Mentioned in the other comment but yeah– pressing control along with wither hotkey just copies to clipboard inmediately which I’ve found to bw the best path for this usecase. Then I’m able to just Cmd + V in the target.
On Catalina (not sure about previous versions), you can also hit cmd + shift + 5 and select the clipboard as the default destination. Then you won’t need to add control for screenshots to go to the clipboard.
The Mac Human Interface Guidelines ask developers to put everything the user can do in the Menu Bar, regardless of whether a function is also available someplace else like as a toolbar button or a context menu. It’s ostensibly, mostly, an index of every action you can do in an app.
Some menu items are variants of other items, and only show up when you hold a modifier key. For instance, a lot of apps will reveal Save All if you hold ⌥.
You can search the menu bar for a capability you think the app might have by opening the Help menu and typing.
You can bring up the Help menu in order to search by using a systemwide keyboard shortcut, ⌃⌥⌘Space. I’m not sure if you have to turn on this shortcut before using it, but if so it’s available at System Preferences / Keyboard / Shortcuts / App Shortcuts / All Applications / Show Help Menu.
You can move the mouse diagonally down-right from a highlighted submenu heading to one of its items without the menu closing on you in the gap. But if you move straight down instead, even a little, the submenu will hide since it predicts you didn’t want the submenu open anymore. Try it! It’s one of my favorite touches.
It bugs me how close Office comes to copying this feature, yet misses the most useful part. In Office, you can also search for anything that’s on the ribbon, but when you find it the buttons just appear in the result. On macOS, when you select the item, it opens the correct menu or submenu and shows you where it was so that you can find it next time. With the ribbon search, you learn nothing.
One of my favourite features in the macOS Terminal is the fact that this same interface also searches man pages and will open them in a new terminal window (with a yellow background, so it’s easy to find and close them all).
ooo, I was thinking of writing something like this! here are a few seriously insane ones, but I won’t say what they do:
try dragging the border of a window as if to resize, but instead dragging in the orthogonal direction. like drag the bottom edge to the left. useful if you like having a million tabs open and don’t want to drag from the top
try cmd-dragging menu bar items! (like the battery indicator, wifi, date/time)
try cmd-dragging the buttons in the finder hotbar!
go to /Applications in finder. cmd-drag an app like Terminal onto the finder hotbar. then try holding down the little folder icon next to “/Applications” and dragging onto that Terminal icon. (I often use this feature for iterm, firefox, and sublime text)

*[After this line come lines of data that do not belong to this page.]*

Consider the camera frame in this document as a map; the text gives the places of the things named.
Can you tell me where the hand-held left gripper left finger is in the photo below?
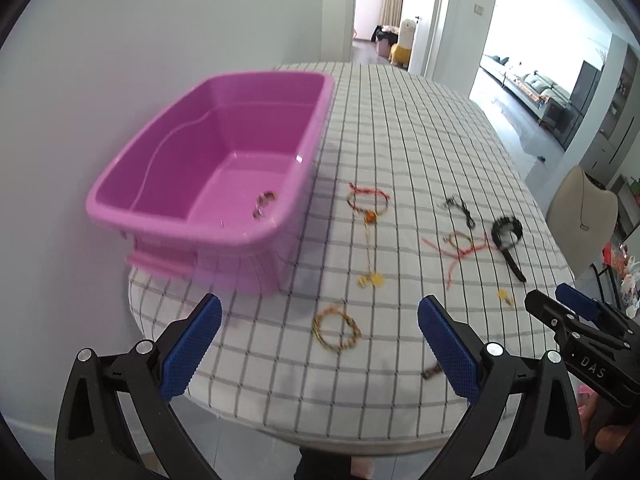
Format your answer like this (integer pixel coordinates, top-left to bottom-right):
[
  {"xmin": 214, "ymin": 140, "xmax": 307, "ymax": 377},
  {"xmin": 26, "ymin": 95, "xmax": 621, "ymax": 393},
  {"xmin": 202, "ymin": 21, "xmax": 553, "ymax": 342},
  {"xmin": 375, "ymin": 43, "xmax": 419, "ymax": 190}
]
[{"xmin": 54, "ymin": 292, "xmax": 223, "ymax": 480}]

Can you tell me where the dark cabinet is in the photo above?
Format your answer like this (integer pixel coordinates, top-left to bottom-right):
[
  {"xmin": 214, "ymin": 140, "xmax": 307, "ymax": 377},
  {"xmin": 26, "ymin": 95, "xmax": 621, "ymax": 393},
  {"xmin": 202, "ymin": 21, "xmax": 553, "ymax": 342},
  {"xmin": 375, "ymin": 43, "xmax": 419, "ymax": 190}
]
[{"xmin": 565, "ymin": 60, "xmax": 604, "ymax": 151}]

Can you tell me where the red brown bracelet orange bead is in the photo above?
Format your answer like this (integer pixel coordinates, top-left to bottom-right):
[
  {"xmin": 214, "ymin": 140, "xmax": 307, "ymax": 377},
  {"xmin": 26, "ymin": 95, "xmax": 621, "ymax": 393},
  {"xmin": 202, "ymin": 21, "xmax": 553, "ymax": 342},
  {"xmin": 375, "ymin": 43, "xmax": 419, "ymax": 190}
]
[{"xmin": 347, "ymin": 183, "xmax": 391, "ymax": 224}]

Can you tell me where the brown beaded bracelet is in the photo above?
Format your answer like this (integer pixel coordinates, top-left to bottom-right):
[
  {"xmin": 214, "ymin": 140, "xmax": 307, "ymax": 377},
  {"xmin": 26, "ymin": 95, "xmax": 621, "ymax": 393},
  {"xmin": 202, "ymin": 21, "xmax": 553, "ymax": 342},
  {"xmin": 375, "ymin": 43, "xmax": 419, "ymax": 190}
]
[{"xmin": 252, "ymin": 190, "xmax": 277, "ymax": 220}]

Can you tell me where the pink plastic basin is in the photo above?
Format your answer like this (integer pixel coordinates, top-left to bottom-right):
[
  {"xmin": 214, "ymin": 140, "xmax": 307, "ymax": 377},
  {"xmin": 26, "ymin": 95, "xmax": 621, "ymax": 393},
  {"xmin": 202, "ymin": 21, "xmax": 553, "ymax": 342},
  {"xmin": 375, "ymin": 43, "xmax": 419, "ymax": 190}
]
[{"xmin": 85, "ymin": 71, "xmax": 336, "ymax": 297}]

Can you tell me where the beige curtain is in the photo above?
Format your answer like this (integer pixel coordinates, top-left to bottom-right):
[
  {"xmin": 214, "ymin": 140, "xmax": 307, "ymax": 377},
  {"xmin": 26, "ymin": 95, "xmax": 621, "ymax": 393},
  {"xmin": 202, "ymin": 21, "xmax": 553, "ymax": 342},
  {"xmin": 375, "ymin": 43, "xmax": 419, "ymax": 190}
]
[{"xmin": 380, "ymin": 0, "xmax": 407, "ymax": 31}]

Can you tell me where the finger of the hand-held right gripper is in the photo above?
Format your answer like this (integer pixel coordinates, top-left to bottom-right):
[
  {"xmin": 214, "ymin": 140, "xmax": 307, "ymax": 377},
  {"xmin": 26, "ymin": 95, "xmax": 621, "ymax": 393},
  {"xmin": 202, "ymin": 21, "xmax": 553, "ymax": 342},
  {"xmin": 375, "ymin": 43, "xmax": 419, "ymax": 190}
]
[
  {"xmin": 556, "ymin": 283, "xmax": 640, "ymax": 333},
  {"xmin": 525, "ymin": 289, "xmax": 583, "ymax": 342}
]

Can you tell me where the black wristwatch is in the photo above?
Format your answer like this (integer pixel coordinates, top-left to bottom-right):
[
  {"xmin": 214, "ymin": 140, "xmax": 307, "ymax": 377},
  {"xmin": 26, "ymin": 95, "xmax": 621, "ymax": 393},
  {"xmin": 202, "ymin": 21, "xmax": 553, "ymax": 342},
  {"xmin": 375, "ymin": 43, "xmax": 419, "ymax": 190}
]
[{"xmin": 491, "ymin": 216, "xmax": 528, "ymax": 283}]

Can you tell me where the colourful bouquet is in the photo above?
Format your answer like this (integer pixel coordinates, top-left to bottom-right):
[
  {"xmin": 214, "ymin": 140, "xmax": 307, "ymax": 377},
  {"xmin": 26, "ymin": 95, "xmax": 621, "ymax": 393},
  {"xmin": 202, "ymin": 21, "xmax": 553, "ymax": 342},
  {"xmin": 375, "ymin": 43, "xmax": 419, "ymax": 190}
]
[{"xmin": 602, "ymin": 242, "xmax": 640, "ymax": 318}]

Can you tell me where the green sofa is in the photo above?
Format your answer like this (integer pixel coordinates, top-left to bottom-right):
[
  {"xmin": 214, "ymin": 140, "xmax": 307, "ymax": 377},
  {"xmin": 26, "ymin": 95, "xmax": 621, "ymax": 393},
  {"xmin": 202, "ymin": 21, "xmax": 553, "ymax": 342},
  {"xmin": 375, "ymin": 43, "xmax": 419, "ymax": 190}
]
[{"xmin": 520, "ymin": 72, "xmax": 572, "ymax": 112}]

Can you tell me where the white sofa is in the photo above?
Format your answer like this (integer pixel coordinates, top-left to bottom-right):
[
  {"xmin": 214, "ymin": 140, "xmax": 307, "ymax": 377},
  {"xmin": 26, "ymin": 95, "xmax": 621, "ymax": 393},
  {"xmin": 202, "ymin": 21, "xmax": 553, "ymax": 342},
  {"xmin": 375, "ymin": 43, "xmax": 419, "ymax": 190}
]
[{"xmin": 480, "ymin": 55, "xmax": 521, "ymax": 86}]

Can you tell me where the black cord necklace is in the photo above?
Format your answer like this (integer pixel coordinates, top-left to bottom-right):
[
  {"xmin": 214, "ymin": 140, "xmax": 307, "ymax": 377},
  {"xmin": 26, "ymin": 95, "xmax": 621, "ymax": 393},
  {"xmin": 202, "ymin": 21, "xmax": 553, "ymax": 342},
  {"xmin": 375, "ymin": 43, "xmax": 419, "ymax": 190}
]
[{"xmin": 439, "ymin": 195, "xmax": 476, "ymax": 231}]

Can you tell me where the red cord bracelet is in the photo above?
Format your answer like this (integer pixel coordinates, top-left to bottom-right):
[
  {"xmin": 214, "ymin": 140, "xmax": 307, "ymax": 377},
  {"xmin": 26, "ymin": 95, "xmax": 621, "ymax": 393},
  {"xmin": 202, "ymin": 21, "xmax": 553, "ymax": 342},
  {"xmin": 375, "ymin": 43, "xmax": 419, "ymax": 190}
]
[{"xmin": 422, "ymin": 230, "xmax": 496, "ymax": 291}]

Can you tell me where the yellow white plush toy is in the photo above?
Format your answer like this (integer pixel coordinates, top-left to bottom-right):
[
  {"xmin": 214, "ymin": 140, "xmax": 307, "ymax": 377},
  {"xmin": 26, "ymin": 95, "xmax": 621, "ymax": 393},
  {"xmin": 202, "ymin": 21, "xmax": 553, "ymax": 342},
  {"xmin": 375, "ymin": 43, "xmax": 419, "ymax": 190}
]
[{"xmin": 390, "ymin": 19, "xmax": 418, "ymax": 67}]

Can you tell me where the grey shelf unit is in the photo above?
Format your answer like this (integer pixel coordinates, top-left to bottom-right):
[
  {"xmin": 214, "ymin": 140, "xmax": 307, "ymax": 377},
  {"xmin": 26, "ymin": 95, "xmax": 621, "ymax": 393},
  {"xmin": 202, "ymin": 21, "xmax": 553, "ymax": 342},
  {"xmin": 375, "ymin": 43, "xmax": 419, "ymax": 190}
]
[{"xmin": 580, "ymin": 42, "xmax": 640, "ymax": 192}]

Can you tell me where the gold braided bracelet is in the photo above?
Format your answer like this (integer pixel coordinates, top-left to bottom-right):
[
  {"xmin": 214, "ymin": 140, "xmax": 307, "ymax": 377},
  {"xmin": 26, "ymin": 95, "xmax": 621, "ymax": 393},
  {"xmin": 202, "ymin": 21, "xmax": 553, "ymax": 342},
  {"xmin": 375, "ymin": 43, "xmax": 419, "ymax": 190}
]
[{"xmin": 312, "ymin": 306, "xmax": 362, "ymax": 356}]

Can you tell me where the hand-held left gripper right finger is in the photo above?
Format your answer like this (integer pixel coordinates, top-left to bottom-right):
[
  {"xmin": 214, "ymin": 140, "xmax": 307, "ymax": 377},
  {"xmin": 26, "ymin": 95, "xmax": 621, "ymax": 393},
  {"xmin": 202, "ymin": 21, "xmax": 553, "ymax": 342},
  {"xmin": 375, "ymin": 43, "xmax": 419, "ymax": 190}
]
[{"xmin": 417, "ymin": 294, "xmax": 586, "ymax": 480}]

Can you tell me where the white checked tablecloth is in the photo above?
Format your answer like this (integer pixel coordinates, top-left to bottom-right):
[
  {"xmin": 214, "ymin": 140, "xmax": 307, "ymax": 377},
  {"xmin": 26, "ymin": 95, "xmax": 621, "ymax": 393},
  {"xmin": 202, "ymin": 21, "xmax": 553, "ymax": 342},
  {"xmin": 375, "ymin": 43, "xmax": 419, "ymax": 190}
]
[{"xmin": 127, "ymin": 61, "xmax": 576, "ymax": 456}]

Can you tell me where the gold chain yellow pendant necklace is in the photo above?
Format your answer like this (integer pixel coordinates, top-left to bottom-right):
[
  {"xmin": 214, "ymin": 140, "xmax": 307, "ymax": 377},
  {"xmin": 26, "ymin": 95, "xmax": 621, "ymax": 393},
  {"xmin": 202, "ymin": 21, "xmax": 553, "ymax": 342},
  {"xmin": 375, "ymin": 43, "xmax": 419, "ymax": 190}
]
[{"xmin": 356, "ymin": 221, "xmax": 387, "ymax": 290}]

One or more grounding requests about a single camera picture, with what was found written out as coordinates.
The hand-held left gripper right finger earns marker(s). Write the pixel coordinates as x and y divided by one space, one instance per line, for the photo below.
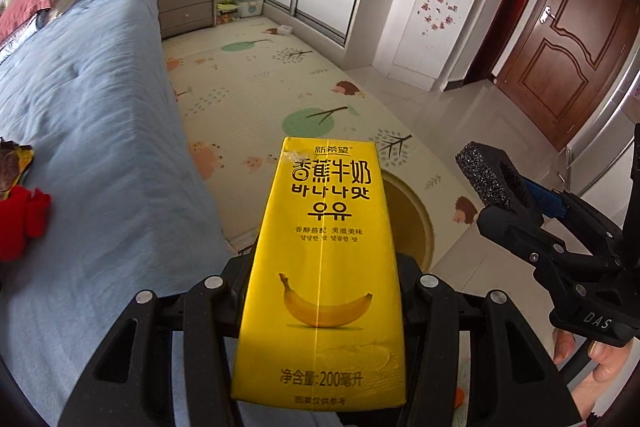
415 302

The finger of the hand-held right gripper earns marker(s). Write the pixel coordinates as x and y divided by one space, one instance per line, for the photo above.
547 203
515 227

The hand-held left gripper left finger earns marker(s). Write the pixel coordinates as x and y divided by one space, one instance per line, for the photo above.
235 287

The black sponge block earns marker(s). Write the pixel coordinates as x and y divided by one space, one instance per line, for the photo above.
487 172

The round yellow trash bin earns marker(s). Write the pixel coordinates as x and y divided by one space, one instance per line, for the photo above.
412 222

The yellow banana milk carton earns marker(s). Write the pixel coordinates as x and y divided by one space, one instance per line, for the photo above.
320 267

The red snack packet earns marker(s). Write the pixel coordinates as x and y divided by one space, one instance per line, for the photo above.
22 222

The person's right hand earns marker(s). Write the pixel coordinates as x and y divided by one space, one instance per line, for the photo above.
605 362

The sliding glass door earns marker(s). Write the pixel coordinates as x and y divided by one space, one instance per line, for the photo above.
607 127

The brown wooden door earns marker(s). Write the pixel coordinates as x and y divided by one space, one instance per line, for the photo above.
570 37

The bed with blue sheet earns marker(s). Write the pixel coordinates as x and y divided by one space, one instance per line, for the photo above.
100 132

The tree-print play mat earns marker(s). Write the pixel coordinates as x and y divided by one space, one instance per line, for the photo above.
260 82

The white cabinet with flower stickers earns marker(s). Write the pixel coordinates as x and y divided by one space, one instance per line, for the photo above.
430 27

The white storage box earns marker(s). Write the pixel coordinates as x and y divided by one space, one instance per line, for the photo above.
249 4

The grey nightstand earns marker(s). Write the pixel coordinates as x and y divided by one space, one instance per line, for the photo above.
185 7

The pink pillow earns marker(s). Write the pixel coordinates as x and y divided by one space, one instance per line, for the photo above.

when you get a notification with so much text that it gets cut off, drag its bottom edge down as if to resize it (before it disappears)
hover over a dock icon and scroll up (it must be up)
we should really appreciate how awful these features are in terms of discoverability! like you can’t get worse than this. that’s why I left out what they actually do
Holding Option while clicking on the Notifications button (the list icon at the top right hand corner) mutes them — a quick way to prevent embarrassing messages when you have someone watching over the shoulder
if you have more than one Apple device ( presumably connected to the same ID, and in close proximity?) you can copy from one device and paste on another
Printing to PDF rather than a physical printer is built into the OS
Holding Option while clicking the Fullscreen button on a window (the green one) will make it work like a sort of Maximize, not quite equivalent to the Windows one, but much more useful than the default button action (I have never used it for Fullscreen intentionally)
Holding Option while clicking the Fullscreen button on a window (the green one) will make it work like a sort of Maximize, not quite equivalent to the Windows one, but much more useful than the default button action (I have never used it for Fullscreen intentionally)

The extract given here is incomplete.